(Saved data entries)
= Beginning of Section =

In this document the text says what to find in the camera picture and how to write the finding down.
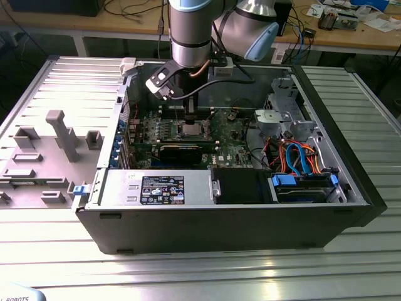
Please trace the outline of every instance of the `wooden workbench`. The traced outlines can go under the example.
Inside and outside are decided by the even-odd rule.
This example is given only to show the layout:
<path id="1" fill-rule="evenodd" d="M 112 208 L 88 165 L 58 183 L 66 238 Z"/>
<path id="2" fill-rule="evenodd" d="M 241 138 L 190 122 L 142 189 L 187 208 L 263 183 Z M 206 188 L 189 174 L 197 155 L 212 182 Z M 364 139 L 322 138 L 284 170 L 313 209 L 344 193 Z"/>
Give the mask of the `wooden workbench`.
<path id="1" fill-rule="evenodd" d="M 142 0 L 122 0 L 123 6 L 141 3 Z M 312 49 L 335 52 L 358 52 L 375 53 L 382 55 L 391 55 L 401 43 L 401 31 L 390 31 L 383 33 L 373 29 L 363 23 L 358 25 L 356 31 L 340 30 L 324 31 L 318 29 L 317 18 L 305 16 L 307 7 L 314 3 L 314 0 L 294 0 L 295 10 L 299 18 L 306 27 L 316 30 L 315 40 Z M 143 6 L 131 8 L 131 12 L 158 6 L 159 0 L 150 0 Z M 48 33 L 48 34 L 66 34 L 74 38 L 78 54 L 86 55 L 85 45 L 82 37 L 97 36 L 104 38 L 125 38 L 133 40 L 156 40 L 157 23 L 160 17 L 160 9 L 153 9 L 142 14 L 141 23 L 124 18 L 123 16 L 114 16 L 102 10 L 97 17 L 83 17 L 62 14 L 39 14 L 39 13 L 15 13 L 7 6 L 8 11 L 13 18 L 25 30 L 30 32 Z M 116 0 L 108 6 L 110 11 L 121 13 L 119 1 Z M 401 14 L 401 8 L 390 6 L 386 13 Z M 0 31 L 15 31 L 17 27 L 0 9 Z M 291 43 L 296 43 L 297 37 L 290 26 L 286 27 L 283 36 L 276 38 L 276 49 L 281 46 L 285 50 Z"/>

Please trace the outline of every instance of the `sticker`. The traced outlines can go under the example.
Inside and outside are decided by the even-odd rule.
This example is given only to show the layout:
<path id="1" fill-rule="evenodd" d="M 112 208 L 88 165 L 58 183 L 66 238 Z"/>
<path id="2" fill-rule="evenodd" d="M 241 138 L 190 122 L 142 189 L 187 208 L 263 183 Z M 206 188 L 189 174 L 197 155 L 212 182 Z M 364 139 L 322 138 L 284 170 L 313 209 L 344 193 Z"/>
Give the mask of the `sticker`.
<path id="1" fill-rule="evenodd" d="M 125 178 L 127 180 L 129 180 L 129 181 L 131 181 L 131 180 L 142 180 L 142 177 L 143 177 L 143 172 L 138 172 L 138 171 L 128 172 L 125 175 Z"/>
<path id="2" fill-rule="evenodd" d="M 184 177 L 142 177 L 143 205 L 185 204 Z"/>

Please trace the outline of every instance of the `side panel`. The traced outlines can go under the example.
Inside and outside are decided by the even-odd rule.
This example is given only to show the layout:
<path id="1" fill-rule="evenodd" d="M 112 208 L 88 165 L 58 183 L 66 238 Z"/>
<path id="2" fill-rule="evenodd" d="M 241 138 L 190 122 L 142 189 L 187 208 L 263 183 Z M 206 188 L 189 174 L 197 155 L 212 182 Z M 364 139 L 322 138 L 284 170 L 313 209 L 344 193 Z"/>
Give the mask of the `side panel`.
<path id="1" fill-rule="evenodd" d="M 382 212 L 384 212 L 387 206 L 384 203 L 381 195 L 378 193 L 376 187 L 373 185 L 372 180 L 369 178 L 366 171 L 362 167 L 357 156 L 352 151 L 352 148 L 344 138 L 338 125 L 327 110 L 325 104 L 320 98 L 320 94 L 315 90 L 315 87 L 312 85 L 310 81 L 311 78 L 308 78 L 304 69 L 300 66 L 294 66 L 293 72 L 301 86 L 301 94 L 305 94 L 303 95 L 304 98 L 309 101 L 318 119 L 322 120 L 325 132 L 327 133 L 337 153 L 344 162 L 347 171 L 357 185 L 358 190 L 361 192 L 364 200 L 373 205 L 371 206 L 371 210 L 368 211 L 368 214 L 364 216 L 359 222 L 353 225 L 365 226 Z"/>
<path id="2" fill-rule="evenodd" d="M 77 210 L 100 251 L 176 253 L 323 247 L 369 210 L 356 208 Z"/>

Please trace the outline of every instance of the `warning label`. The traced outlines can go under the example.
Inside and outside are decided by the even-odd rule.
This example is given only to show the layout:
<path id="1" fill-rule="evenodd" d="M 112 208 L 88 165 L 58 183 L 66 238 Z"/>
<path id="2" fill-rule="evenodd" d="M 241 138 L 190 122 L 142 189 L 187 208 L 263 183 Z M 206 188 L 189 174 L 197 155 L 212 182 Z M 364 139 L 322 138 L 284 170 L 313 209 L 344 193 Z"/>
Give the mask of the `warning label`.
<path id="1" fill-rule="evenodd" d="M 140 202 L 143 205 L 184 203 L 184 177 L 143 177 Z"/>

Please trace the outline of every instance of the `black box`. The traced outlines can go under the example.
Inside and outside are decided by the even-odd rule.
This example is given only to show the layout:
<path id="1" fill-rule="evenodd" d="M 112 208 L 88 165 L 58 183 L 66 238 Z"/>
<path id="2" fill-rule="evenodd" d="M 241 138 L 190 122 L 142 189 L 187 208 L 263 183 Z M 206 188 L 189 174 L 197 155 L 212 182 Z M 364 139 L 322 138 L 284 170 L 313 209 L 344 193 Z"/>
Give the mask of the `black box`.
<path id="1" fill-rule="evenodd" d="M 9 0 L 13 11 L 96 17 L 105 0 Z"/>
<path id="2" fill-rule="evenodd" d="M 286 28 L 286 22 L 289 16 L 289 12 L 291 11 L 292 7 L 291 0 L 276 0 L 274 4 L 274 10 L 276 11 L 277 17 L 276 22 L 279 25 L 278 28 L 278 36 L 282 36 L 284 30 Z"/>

= End of Section =

Exercise aim - Return, in full, every line of these entries that holds "instance".

Response area -
Please trace the outline of every instance of the `wooden workbench`. The traced outlines can go under the example.
Please trace the outline of every instance of the `sticker`. The traced outlines can go under the example.
Please trace the outline of every instance of the `side panel`. The traced outlines can go under the example.
Please trace the outline of every instance of the `warning label`. The traced outlines can go under the example.
Please trace the outline of every instance of the `black box`. The traced outlines can go under the example.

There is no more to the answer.